● EXERCISE PROMPT
Could you report every line of the listing below that holds the word "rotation"?

[COLLECTED MATERIAL — start]

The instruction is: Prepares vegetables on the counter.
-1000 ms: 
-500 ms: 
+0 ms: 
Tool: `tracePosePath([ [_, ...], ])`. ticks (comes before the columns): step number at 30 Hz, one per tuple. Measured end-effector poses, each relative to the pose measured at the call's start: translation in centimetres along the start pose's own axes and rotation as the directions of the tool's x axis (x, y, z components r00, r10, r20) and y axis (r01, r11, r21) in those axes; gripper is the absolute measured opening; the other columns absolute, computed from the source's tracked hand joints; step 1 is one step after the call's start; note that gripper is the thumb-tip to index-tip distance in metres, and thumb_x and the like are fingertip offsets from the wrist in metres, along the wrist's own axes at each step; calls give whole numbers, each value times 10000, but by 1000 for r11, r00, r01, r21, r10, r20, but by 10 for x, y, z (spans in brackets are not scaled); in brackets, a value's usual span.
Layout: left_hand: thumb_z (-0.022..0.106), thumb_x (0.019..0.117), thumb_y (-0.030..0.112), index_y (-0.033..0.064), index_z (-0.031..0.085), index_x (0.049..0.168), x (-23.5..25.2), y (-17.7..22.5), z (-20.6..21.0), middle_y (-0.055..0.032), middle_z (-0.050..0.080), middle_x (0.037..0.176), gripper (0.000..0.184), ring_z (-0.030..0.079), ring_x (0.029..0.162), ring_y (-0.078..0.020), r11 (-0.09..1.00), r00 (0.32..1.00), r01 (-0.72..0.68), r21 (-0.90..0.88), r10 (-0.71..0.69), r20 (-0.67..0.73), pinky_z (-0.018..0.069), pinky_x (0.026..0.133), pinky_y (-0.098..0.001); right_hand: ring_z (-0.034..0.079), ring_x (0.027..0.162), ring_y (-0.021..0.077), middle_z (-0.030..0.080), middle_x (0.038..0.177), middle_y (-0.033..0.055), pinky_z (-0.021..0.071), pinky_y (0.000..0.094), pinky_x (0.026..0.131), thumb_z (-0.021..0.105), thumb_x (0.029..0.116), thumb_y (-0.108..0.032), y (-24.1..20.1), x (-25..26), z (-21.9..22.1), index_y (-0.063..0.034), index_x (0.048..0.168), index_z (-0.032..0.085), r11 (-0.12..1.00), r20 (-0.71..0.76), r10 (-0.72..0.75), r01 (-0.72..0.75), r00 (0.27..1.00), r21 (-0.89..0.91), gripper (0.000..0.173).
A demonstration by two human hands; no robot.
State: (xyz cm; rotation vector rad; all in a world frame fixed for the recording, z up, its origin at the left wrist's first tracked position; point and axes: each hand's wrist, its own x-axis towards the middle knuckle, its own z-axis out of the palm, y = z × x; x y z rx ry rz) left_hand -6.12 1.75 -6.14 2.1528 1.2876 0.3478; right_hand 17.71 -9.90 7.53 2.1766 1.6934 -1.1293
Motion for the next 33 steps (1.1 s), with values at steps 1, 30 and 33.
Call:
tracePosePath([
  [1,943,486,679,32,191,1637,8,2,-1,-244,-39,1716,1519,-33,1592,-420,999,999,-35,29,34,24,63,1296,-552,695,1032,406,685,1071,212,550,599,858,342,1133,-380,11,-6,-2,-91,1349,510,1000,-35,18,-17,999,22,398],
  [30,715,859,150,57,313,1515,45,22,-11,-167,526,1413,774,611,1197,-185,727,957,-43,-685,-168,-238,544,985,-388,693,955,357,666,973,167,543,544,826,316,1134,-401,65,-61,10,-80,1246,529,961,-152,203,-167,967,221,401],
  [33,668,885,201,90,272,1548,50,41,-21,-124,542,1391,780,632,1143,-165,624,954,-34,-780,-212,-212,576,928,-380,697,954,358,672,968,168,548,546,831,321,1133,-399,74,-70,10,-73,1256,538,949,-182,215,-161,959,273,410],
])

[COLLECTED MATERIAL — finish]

● RESPONSE TO THE TASK
Tool: `tracePosePath([ [_, ...], ])`. ticks (comes before the columns): step number at 30 Hz, one per tuple. Measured end-effector poses, each relative to the pose measured at the call's start: translation in centimetres along the start pose's own axes and rotation as the directions of the tool's x axis (x, y, z components r00, r10, r20) and y axis (r01, r11, r21) in those axes; gripper is the absolute measured opening; the other columns absolute, computed from the source's tracked hand joints; step 1 is one step after the call's start; note that gripper is the thumb-tip to index-tip distance in metres, and thumb_x and the like are fingertip offsets from the wrist in metres, along the wrist's own axes at each step; calls give whole numbers, each value times 10000, but by 1000 for r11, r00, r01, r21, r10, r20, but by 10 for x, y, z (spans in brackets are not scaled); in brackets, a value's usual span.
State: (xyz cm; rotation vector rad; all in a world frame fixed for the recording, z up, its origin at the left wrist's first tracked position; point and axes: each hand's wrist, its own x-axis towards the middle knuckle, its own z-axis out of the palm, y = z × x; x y z rx ry rz) left_hand -6.12 1.75 -6.14 2.1528 1.2876 0.3478; right_hand 17.71 -9.90 7.53 2.1766 1.6934 -1.1293

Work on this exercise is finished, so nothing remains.